The Smith Brothers made cough drops. The Marx Brothers made comedy. The Koch Brothers make money.

But the Coen Brothers? They make films — not movies, mind you; films. Steven Spielberg makes movies. J.J. Abrams makes movies. The Coen brothers make films, small films that in turn make big trouble for little people.

The Coens create characters that attract trouble the way black wool attracts lint. They are born to get in trouble; trouble is out there on dark highways, in bars, back alleys. It’s on the highways in Arizona, bars in Texas, the Hollywood hills, big studios and chain gangs in the South.

Trouble, as the Coens design it, is a hound dog with a good nose for dumb people. They can run, but they can’t hide.

With the brothers Coen, people are always in trouble. Consider “O Brother, Where Art Thou?” “Fargo,” “Raising Arizona,” “No Country For Old Men,” and the cult classic “The Big Lebowski.” There are a dozen more, but the above seem to get the most attention.

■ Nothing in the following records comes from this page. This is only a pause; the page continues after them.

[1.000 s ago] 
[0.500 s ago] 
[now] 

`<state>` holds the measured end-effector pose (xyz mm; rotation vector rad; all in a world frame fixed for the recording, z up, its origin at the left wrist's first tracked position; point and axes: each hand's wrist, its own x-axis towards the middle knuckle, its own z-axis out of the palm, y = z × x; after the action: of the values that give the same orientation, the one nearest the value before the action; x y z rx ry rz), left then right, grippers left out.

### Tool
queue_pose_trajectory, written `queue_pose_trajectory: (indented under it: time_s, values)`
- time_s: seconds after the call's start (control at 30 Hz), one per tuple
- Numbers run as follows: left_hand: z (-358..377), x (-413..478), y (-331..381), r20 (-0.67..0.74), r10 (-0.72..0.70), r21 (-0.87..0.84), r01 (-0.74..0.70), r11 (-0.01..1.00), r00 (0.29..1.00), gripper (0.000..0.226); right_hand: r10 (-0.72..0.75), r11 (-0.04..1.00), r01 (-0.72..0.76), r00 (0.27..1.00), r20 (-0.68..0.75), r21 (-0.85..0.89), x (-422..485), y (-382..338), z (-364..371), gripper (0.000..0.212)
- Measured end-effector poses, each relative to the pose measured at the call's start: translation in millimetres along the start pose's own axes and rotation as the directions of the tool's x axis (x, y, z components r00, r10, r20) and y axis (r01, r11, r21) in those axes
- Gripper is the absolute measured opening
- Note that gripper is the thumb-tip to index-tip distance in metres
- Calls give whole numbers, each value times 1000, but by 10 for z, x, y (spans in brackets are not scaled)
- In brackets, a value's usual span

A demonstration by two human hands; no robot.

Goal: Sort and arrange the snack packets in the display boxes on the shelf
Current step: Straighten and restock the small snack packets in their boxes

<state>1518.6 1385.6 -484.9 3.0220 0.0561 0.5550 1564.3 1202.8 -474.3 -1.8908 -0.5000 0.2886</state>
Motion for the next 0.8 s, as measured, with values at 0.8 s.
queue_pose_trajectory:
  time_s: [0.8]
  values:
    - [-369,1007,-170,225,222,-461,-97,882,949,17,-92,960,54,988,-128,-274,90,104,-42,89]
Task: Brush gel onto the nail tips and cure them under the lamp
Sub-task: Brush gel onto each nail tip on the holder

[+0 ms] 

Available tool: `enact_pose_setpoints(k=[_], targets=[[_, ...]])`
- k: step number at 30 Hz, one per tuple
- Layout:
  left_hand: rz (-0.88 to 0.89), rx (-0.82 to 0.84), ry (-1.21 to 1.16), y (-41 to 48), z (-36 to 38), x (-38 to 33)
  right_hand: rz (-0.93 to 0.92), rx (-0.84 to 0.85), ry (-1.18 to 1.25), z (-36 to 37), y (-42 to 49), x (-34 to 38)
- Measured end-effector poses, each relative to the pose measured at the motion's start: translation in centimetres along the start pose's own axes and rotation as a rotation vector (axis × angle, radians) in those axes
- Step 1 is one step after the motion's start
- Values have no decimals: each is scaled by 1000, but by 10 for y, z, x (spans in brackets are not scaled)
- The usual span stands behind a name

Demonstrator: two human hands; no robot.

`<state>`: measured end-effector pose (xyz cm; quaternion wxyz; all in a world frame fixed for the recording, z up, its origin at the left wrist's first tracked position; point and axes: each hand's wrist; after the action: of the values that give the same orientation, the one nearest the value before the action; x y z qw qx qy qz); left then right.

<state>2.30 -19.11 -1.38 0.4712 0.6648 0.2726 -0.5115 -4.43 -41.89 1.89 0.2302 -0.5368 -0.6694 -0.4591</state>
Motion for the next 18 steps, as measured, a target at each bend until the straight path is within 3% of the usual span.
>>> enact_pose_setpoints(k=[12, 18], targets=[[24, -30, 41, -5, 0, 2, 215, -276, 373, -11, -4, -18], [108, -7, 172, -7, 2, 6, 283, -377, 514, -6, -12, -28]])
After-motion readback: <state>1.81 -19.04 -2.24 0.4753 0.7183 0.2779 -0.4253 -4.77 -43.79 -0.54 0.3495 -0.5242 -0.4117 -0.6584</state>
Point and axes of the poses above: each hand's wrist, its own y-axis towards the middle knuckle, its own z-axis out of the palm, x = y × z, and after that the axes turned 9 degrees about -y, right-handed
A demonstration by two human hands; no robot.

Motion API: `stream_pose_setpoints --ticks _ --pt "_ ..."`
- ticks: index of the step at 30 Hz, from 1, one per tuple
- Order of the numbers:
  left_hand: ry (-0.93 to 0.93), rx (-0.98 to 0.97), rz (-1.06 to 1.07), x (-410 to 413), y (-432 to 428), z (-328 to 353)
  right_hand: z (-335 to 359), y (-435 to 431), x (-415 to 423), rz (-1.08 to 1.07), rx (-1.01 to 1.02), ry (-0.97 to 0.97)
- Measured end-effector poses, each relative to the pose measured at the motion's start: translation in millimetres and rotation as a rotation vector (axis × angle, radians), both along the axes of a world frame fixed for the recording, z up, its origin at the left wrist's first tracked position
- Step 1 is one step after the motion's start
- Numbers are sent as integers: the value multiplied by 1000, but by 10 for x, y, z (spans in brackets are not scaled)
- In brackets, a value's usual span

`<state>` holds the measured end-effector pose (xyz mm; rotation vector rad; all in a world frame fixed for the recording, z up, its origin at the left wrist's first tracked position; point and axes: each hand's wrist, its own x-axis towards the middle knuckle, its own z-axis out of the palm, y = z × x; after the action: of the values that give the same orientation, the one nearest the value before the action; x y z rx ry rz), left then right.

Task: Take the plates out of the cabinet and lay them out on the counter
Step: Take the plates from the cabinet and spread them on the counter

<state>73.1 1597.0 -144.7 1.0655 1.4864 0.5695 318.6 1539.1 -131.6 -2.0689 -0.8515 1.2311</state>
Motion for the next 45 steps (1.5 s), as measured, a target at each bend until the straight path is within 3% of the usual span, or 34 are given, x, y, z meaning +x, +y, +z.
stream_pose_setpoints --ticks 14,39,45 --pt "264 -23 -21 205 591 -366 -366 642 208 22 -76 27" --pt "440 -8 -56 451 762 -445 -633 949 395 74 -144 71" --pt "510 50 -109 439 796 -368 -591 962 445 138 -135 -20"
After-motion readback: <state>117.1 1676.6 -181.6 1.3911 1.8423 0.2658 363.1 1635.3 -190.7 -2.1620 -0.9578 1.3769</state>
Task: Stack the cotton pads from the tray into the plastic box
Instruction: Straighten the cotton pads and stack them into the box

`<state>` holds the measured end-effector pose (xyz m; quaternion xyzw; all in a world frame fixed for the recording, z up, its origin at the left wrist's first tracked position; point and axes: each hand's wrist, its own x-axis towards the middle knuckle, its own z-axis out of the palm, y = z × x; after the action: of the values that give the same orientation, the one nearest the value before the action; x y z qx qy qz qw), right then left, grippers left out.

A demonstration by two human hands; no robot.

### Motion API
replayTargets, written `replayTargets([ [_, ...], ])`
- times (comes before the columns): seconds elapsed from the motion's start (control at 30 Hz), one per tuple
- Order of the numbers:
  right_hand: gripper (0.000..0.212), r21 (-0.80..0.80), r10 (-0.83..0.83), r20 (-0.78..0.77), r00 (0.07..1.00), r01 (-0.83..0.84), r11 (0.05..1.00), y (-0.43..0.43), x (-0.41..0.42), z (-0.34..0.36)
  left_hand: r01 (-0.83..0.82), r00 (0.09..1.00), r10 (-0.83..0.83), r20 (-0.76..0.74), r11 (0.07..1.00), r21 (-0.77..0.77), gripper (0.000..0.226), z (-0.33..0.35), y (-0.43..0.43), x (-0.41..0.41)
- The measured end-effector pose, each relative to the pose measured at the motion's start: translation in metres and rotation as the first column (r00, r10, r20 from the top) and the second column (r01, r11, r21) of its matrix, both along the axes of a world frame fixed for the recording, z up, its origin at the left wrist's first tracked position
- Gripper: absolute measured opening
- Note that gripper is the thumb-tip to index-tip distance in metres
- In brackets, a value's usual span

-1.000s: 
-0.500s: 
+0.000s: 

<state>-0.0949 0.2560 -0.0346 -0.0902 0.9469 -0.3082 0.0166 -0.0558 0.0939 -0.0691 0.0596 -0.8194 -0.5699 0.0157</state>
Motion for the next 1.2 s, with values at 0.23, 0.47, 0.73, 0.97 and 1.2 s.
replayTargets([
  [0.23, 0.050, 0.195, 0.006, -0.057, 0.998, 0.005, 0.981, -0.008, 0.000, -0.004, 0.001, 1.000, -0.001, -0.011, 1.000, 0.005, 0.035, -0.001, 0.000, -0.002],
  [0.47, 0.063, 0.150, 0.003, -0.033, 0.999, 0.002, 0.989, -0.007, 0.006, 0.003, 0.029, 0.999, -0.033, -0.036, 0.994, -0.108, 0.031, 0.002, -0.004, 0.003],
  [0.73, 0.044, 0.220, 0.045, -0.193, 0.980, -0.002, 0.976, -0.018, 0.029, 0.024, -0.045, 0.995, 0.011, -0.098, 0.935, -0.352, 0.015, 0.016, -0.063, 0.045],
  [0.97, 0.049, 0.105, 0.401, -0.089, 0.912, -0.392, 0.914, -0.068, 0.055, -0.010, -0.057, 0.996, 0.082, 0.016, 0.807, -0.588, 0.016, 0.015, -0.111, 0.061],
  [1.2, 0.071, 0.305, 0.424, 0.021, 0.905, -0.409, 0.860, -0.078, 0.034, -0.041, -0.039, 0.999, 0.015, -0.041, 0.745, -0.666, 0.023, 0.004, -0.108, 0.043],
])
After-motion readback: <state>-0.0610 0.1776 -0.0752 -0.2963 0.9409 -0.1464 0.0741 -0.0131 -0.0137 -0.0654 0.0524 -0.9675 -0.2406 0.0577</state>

Then there is “Blood Simple,” the 1984 piece of dark tar and gravel, blood and smoke, that got people’s attention. It took on a life and kept growing. Some of you coming to this year’s Maine International Film Festival probably have never seen it, maybe never heard of it. Here’s your chance to see it in a new 5.1 audio mix and color-corrected digital restoration, and it’s the director’s cut.

The story is a like a big, old, scary house. I can, in this review, show you the house, but not the rooms. You have to go inside there yourself.

There’s this cheap Texas back road bar owner, Marty (Dan Hedaya), who knows his wife, Abby (a young and gorgeous Frances McDormand), is cheating with one of his bartenders (John Getz) and decides to have them killed. He hires a fat, rumpled private investigator, Mr. Visser (M. Emmet Walsh, born to play this role) for the job. It’s that simple.

Of course we know by watching them make the deal that both of them wouldn’t know a scruple from a crushed armadillo on the highway. We know that the fat man’s greed, the bar owner’s out-of-control jealousy, the cute young wife’s duplicity and the bartender’s unbridled lust will lead them all down a dirt road to a river of blood. Simple.

The Coens use a box full of delicious, gory, awful, bloody, horrifying little tricks and details that will pull the sweat from your dry, popcorn-stained hands: the searching hand out the bathroom window, the girl in the dark next room, the hammer, the nail, the missing cigarette lighter, the cornfield in the dark, the German shepherd salivating in the corner, the gun with exactly three bullets, the knife, the headlights far down the highway, the shovel. Simple.

“Blood Simple” is a gift from brilliant filmmakers who went on to make even better stories. This one, from out of the past, out of the dark, is here for you to enjoy.

J.P. Devine is a former film and screen actor and the author of “Will Write For Food.”